◆ **Exercise instructions**
In the listing that follows, the range to quote begins at the line that has "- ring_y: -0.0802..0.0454" and ends after the line that has "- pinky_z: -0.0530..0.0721"; quote it verbatim and add nothing.

#### Provided material

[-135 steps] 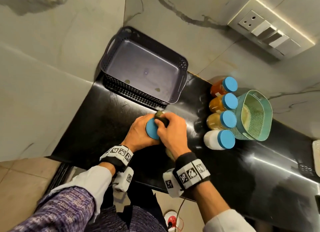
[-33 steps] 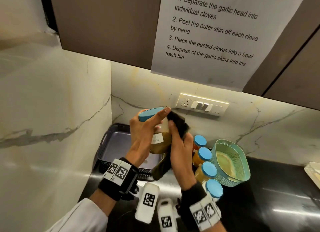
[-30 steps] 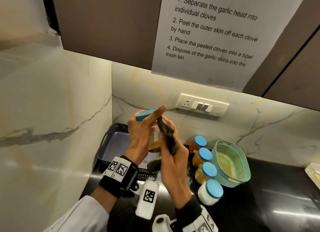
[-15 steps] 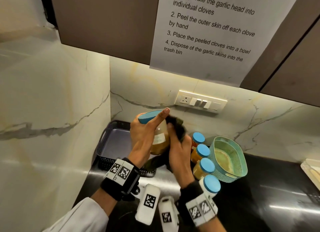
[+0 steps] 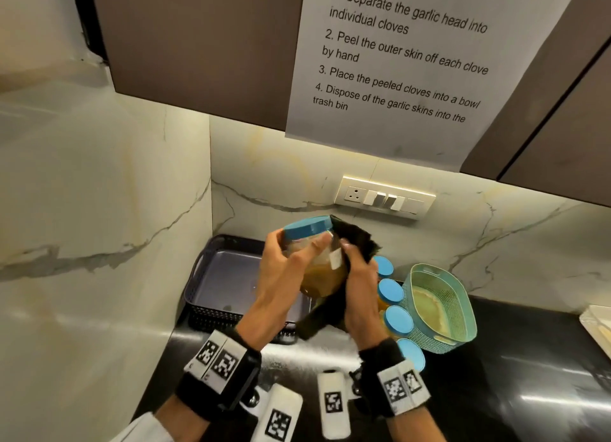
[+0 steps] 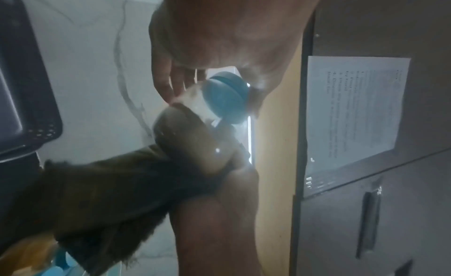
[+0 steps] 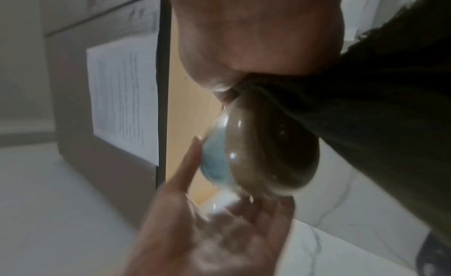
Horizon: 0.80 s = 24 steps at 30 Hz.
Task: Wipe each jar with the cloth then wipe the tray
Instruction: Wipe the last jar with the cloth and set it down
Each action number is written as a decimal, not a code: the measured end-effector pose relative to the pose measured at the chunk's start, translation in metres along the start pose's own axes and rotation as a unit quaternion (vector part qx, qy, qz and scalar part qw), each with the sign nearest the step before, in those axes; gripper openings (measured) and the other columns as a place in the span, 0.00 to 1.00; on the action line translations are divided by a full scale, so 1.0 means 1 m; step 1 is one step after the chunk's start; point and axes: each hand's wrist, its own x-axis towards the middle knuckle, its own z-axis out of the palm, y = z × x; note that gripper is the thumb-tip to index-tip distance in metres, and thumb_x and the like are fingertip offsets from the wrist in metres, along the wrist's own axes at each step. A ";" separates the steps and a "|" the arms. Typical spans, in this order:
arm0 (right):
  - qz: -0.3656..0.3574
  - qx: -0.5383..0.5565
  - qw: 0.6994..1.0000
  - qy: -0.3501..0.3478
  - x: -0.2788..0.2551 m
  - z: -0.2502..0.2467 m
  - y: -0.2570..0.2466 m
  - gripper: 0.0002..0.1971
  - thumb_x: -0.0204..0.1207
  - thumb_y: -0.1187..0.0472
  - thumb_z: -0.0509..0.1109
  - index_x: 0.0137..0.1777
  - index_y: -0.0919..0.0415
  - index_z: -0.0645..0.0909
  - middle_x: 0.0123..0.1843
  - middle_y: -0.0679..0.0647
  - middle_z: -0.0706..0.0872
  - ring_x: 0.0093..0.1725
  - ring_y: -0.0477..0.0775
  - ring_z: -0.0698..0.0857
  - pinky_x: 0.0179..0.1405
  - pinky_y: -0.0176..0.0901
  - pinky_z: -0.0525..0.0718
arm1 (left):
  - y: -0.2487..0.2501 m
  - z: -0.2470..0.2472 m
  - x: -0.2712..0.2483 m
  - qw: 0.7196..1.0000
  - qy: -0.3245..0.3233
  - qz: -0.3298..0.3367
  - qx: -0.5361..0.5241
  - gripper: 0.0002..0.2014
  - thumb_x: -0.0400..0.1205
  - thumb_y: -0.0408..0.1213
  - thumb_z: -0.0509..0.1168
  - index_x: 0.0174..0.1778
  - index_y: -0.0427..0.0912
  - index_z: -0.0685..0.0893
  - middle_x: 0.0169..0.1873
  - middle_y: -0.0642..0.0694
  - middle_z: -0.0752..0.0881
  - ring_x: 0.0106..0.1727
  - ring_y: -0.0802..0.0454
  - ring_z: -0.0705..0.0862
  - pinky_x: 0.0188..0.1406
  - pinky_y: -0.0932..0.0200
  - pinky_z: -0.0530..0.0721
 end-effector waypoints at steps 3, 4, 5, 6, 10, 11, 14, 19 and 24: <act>0.060 0.001 0.997 -0.044 0.007 -0.006 -0.018 0.15 0.86 0.51 0.64 0.55 0.58 0.90 0.50 0.61 0.93 0.56 0.64 0.89 0.58 0.57 0.88 | 0.004 -0.001 0.005 1.000 0.003 -0.007 -0.002 0.35 0.67 0.55 0.83 0.68 0.44 0.87 0.55 0.47 0.93 0.58 0.51 0.91 0.43 0.67 0.88; 0.081 0.005 0.995 -0.058 0.005 -0.005 -0.020 0.16 0.86 0.50 0.64 0.55 0.58 0.90 0.50 0.61 0.93 0.57 0.64 0.89 0.61 0.59 0.87 | 0.004 0.001 0.007 1.000 0.005 -0.020 -0.011 0.33 0.67 0.53 0.83 0.67 0.42 0.88 0.54 0.45 0.93 0.56 0.50 0.91 0.43 0.66 0.88; 0.093 0.007 0.993 -0.069 0.001 -0.002 -0.019 0.17 0.86 0.49 0.63 0.55 0.57 0.90 0.50 0.60 0.94 0.58 0.65 0.89 0.65 0.63 0.86 | 0.003 0.004 0.009 0.999 0.009 -0.028 -0.019 0.32 0.68 0.51 0.83 0.66 0.42 0.88 0.53 0.44 0.93 0.56 0.49 0.91 0.44 0.63 0.90; 0.096 0.013 0.993 -0.068 -0.003 0.002 -0.019 0.16 0.86 0.49 0.63 0.54 0.56 0.90 0.49 0.58 0.94 0.58 0.64 0.90 0.67 0.66 0.86 | 0.002 0.007 0.011 0.999 0.016 -0.030 -0.027 0.32 0.67 0.51 0.83 0.65 0.41 0.88 0.52 0.43 0.93 0.56 0.47 0.92 0.47 0.60 0.91; 0.036 0.049 0.998 -0.029 -0.018 0.013 -0.008 0.11 0.86 0.48 0.65 0.52 0.49 0.87 0.45 0.52 0.94 0.52 0.55 0.91 0.51 0.55 0.93 | -0.002 0.006 0.016 0.999 0.031 0.011 -0.009 0.35 0.59 0.58 0.80 0.59 0.45 0.88 0.49 0.45 0.93 0.54 0.46 0.92 0.45 0.59 0.92; 0.022 0.058 0.998 -0.017 -0.023 0.014 -0.004 0.10 0.83 0.46 0.68 0.54 0.49 0.86 0.48 0.54 0.92 0.53 0.55 0.90 0.47 0.50 0.93 | -0.002 0.003 0.017 0.999 0.034 0.020 -0.008 0.35 0.58 0.60 0.80 0.58 0.45 0.88 0.48 0.46 0.93 0.53 0.47 0.93 0.44 0.60 0.92; -0.042 0.045 0.998 -0.002 -0.030 0.014 0.008 0.08 0.82 0.48 0.71 0.56 0.48 0.86 0.54 0.57 0.91 0.56 0.55 0.90 0.46 0.41 0.90 | -0.009 -0.006 0.022 0.997 0.054 0.044 -0.022 0.36 0.55 0.63 0.81 0.56 0.46 0.91 0.45 0.50 0.95 0.51 0.49 0.94 0.42 0.63 0.91; -0.014 0.015 0.999 -0.050 -0.004 0.014 -0.008 0.13 0.88 0.49 0.61 0.56 0.50 0.87 0.51 0.50 0.94 0.61 0.56 0.90 0.55 0.47 0.90 | -0.012 0.003 0.019 0.994 0.017 0.105 0.040 0.39 0.59 0.61 0.80 0.63 0.44 0.85 0.49 0.55 0.92 0.49 0.68 0.91 0.47 0.69 0.89; -0.079 -0.001 0.996 -0.042 -0.020 0.017 0.001 0.08 0.87 0.51 0.67 0.51 0.47 0.88 0.43 0.42 0.93 0.49 0.45 0.92 0.47 0.39 0.91 | -0.001 -0.005 0.031 0.995 0.031 0.090 0.016 0.37 0.57 0.62 0.85 0.59 0.46 0.89 0.49 0.50 0.94 0.53 0.54 0.93 0.54 0.56 0.93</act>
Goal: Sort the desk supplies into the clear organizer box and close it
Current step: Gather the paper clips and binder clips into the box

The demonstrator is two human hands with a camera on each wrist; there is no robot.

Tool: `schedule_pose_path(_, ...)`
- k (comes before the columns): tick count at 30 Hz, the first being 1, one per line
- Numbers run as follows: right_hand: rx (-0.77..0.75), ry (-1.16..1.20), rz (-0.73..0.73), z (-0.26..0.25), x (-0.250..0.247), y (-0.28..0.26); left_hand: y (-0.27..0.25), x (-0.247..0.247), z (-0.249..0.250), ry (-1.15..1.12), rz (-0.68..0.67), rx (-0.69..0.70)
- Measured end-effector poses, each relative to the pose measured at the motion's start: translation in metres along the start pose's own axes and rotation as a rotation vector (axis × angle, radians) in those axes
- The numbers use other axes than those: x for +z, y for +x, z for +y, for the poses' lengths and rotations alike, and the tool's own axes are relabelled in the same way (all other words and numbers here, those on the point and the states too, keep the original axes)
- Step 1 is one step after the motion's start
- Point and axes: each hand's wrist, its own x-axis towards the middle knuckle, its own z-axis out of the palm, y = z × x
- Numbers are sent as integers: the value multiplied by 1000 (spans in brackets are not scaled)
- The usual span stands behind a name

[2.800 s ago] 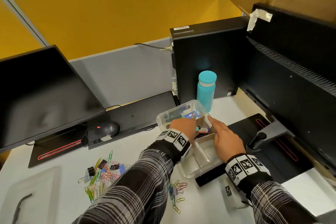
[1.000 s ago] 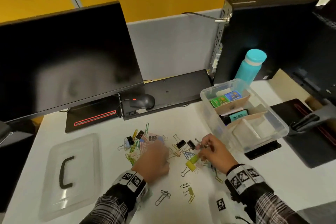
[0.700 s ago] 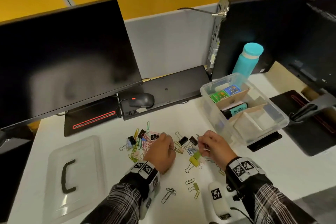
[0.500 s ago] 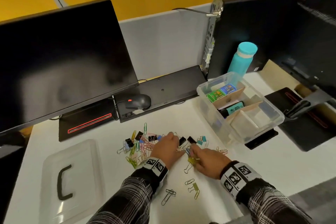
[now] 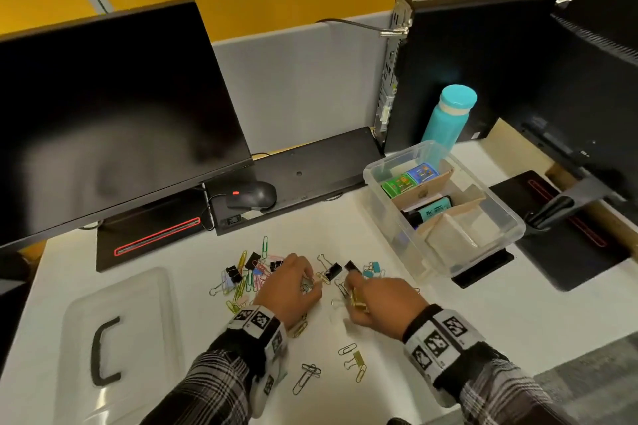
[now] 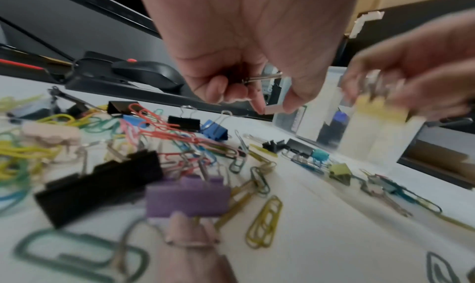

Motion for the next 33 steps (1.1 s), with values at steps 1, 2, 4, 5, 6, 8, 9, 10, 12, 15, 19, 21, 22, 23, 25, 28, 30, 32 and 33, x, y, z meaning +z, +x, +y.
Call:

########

◆ **Your solution**
  - ring_y: -0.0802..0.0454
  - ring_z: -0.0705..0.0862
  - pinky_x: 0.0188..0.1406
  - pinky_y: -0.0932..0.0200
  - pinky_z: -0.0530..0.0721

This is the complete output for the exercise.